Alcohol and/or drug use disorders were the most frequent adverse outcome (n = 28,614; 20.1%; median time to event 264 days), followed by suicide ideation (n = 7648; 5.4%; median time to event 581 days) and self-inflicted injuries including suicide attempts (n = 1621; 1.1%; median time to event 621 days). Poisoning with opioids, related narcotics, barbiturates, or sedatives was least frequent (intentional poisoning: n = 270, 0.2%, median time to event 786 days; accidental poisoning: n = 147, 0.1%, median time to event 1045 days).
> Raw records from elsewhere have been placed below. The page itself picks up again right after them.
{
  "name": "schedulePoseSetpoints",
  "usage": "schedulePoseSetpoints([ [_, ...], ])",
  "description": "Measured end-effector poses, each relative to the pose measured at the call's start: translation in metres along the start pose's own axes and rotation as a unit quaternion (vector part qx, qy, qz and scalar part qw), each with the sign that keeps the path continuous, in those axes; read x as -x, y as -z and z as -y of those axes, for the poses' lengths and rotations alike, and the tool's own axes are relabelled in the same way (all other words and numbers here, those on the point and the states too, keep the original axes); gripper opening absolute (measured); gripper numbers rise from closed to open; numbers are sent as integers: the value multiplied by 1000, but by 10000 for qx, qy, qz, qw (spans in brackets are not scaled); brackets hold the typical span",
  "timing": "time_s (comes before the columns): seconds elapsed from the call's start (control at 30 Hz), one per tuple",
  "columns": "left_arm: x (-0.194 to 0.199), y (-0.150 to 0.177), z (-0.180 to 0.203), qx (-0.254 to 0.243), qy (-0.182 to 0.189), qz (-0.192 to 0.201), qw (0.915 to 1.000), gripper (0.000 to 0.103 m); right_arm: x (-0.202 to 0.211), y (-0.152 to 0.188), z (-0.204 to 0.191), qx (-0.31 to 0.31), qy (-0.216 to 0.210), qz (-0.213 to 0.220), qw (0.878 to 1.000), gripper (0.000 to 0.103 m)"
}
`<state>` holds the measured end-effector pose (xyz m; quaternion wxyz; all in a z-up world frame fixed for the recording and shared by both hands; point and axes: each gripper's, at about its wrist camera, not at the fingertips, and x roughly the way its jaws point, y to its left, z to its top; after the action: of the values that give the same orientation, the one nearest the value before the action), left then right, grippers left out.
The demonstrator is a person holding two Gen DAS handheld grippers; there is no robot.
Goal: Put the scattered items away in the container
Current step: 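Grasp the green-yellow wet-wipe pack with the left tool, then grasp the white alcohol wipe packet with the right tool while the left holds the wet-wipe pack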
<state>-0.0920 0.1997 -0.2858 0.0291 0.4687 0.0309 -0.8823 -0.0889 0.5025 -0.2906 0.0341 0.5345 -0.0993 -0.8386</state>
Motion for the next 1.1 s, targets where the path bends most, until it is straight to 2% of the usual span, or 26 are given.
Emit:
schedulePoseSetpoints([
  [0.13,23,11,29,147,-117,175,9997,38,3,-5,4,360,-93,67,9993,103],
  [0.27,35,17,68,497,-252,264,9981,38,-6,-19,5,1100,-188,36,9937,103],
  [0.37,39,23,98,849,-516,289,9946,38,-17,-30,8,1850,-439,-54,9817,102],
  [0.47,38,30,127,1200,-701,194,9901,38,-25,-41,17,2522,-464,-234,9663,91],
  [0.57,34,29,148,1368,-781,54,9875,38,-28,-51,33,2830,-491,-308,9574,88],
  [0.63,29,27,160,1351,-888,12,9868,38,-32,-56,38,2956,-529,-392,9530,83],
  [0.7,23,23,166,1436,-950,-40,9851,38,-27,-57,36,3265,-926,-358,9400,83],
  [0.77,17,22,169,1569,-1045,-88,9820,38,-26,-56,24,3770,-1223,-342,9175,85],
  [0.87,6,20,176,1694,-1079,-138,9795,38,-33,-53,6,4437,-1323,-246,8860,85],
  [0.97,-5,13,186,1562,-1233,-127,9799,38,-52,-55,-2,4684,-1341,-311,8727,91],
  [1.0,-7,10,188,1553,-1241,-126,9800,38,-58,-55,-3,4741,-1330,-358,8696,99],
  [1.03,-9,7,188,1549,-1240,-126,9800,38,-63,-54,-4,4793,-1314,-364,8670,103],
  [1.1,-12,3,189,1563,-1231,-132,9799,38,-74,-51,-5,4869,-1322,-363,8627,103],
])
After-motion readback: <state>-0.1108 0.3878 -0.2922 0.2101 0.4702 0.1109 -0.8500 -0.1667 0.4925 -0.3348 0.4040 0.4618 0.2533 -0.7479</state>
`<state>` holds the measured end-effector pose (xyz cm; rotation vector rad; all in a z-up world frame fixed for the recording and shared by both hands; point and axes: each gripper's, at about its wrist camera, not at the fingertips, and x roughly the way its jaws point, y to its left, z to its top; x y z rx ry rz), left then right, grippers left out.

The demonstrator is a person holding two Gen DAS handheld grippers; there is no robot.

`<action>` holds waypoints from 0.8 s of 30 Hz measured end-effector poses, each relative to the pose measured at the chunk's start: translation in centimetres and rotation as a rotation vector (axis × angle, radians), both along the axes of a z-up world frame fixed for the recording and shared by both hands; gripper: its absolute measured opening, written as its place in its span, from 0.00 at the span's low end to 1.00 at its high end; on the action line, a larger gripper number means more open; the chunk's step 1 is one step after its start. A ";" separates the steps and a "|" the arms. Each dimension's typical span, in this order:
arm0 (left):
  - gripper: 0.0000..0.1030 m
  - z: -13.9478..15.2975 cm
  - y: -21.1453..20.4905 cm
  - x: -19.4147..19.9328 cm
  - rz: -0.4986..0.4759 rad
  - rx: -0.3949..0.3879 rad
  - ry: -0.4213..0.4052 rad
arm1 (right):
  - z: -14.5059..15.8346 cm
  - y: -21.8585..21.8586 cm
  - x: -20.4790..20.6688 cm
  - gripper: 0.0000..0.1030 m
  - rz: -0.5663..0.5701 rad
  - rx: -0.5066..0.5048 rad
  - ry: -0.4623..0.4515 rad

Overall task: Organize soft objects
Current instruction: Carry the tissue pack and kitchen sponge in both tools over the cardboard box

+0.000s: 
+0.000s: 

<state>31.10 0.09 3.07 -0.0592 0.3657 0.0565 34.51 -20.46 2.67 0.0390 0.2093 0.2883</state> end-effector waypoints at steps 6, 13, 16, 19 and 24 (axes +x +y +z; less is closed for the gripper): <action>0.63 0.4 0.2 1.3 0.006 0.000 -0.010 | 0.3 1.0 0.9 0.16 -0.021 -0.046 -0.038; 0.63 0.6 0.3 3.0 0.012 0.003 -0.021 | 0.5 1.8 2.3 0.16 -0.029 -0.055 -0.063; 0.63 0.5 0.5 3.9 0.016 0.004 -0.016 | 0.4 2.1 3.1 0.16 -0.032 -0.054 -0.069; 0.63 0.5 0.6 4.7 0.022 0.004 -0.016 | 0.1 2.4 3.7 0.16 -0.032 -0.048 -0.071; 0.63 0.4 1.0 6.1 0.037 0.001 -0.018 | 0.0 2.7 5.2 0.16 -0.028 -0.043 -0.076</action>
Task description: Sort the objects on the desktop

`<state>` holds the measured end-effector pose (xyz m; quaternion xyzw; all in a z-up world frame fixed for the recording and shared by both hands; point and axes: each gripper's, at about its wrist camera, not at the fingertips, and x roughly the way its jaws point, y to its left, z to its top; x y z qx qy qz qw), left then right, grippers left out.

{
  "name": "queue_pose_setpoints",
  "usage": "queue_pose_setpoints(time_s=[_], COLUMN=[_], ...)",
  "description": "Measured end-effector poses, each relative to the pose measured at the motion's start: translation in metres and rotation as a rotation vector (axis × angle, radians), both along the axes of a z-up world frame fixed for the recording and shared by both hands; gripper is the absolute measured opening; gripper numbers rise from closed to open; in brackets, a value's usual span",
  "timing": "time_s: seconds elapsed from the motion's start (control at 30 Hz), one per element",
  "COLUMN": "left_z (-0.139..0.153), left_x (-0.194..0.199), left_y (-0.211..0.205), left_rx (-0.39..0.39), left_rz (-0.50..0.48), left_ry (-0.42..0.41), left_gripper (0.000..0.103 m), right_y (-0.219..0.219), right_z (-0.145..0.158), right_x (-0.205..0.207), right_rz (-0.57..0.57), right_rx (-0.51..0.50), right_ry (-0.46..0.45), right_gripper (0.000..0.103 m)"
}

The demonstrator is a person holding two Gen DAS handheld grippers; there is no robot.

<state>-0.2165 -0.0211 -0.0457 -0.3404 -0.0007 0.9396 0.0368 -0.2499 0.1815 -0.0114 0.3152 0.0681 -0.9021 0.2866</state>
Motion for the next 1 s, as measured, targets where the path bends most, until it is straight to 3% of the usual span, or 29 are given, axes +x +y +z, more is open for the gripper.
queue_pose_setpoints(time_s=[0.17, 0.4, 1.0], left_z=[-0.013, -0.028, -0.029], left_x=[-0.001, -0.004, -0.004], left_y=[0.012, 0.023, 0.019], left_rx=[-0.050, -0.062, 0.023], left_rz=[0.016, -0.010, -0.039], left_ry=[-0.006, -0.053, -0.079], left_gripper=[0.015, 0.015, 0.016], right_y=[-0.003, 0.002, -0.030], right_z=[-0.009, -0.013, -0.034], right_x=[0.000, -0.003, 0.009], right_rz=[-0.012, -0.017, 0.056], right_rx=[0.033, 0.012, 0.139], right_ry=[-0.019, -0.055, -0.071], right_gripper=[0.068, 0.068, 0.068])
Table 4 shows the results of the time-to-event analyses for the models with and without additional VHA covariates. The propensity score-weighted log-rank test showed significant differences in the Kaplan-Meier survival curves between the NPT and No-NPT groups for all outcomes, except for intentional poisoning with opioids, related narcotics, barbiturates, or sedatives. The Cox proportional hazard models showed that, while accounting for covariates, the relative rate at which events occurred (NPT vs. No-NPT) was significantly less than 1.0. The proportional hazard for the NPT group was 0.92 for alcohol and/or drug use disorders, 0.65 and 0.82 for accidental and intentional poisoning with opioids, related narcotics, barbiturates, or sedatives, 0.88 for suicide ideation, and 0.83 for self-inflicted injuries including suicide attempts, compared to the No-NPT group. The Cox proportional hazard models additionally adjusted for VHA covariates showed only marginally lower proportions, compared to the models without VHA covariates. We also did propensity score-weighted logistic regressions for these adverse outcomes and found essentially the same results (see eTable 2 in the Supplement).

Table 4.

Cox Proportional Hazard Ratios (NPT Exposed in MHS/Not Exposed; 95% CI) and the Kaplan-Meier Log-Rank Test Results for Adverse Outcomes in the VHA (N = 142,539)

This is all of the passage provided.